Every line of the material is to be quoted verbatim, minus the pictures.

______________________________

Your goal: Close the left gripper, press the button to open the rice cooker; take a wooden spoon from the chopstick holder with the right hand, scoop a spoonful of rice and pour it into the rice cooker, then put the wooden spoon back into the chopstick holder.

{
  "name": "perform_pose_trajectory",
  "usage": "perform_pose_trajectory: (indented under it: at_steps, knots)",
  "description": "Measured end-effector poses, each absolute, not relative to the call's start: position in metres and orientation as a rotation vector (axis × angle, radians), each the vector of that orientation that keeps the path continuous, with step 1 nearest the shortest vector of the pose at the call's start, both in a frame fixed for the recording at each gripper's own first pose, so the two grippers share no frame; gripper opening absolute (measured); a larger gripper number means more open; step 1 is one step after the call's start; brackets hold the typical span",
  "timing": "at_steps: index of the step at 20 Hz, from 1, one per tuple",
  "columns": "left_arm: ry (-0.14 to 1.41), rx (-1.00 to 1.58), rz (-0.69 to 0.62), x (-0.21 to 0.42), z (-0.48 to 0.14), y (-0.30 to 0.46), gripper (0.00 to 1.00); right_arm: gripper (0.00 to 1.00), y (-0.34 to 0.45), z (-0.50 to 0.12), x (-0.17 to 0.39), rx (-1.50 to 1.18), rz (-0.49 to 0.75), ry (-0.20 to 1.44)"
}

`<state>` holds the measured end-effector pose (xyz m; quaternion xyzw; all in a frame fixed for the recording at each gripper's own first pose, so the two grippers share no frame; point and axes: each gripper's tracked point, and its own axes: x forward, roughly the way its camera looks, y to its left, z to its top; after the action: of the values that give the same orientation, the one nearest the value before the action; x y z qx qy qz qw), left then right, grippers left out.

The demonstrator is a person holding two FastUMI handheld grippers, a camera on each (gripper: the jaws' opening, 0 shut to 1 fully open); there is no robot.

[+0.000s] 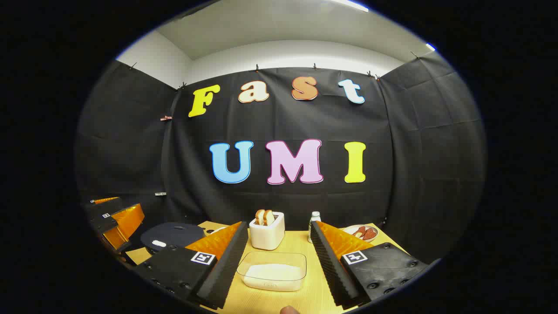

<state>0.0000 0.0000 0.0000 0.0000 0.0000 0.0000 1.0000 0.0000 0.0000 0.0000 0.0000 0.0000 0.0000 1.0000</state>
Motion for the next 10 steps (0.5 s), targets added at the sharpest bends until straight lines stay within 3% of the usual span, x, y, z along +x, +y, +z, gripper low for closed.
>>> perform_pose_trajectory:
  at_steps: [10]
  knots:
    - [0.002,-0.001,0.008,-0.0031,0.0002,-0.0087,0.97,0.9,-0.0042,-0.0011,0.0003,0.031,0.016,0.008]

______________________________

### Task solution
Your goal: Close the left gripper, press the button to open the rice cooker; take a wooden spoon from the chopstick holder with the right hand, scoop a spoonful of rice and pour it into the rice cooker, then put the wooden spoon back into the chopstick holder.

{
  "name": "perform_pose_trajectory",
  "usage": "perform_pose_trajectory: (indented under it: at_steps, knots)",
  "description": "Measured end-effector poses, each absolute, not relative to the call's start: position in metres and orientation as a rotation vector (axis × angle, radians), each the vector of that orientation that keeps the path continuous, with step 1 nearest the shortest vector of the pose at the call's start, both in a frame fixed for the recording at each gripper's own first pose, so the two grippers share no frame; gripper opening absolute (measured); a larger gripper number means more open; step 1 is one step after the call's start; brackets hold the typical span",
  "timing": "at_steps: index of the step at 20 Hz, from 1, one per tuple",
  "columns": "left_arm: ry (-0.14 to 1.41), rx (-1.00 to 1.58), rz (-0.69 to 0.62), x (-0.21 to 0.42), z (-0.48 to 0.14), y (-0.30 to 0.46), gripper (0.00 to 1.00); right_arm: gripper (0.00 to 1.00), y (-0.34 to 0.45), z (-0.50 to 0.12), x (-0.17 to 0.39), rx (-1.50 to 1.18), rz (-0.49 to 0.75), ry (-0.20 to 1.44)"
}

`<state>` holds the measured end-effector pose (xyz m; quaternion xyzw; all in a frame fixed for the recording at each gripper's own first pose, so the two grippers share no frame; point and axes: each gripper's tracked point, and its own axes: x forward, roughly the way its camera looks, y to its left, z to its top; after the action: of the values that give the same orientation, the one nearest the value before the action; x y z qx qy qz qw), left then right, grippers left out.

The demonstrator is a person holding two FastUMI handheld grippers, a camera on each (gripper: the jaws' opening, 0 shut to 1 fully open); there is no robot.

[+0.000s] 

<state>0.0000 0.0000 0.0000 0.0000 0.0000 0.0000 1.0000 0.0000 0.0000 0.0000 0.0000 0.0000 0.0000 1.0000</state>
Motion for the next 10 steps (0.5 s), targets added at the sharpest bends until straight lines stay within 3% of the usual span, x, y, z along +x, +y, +z, gripper low for closed.
>>> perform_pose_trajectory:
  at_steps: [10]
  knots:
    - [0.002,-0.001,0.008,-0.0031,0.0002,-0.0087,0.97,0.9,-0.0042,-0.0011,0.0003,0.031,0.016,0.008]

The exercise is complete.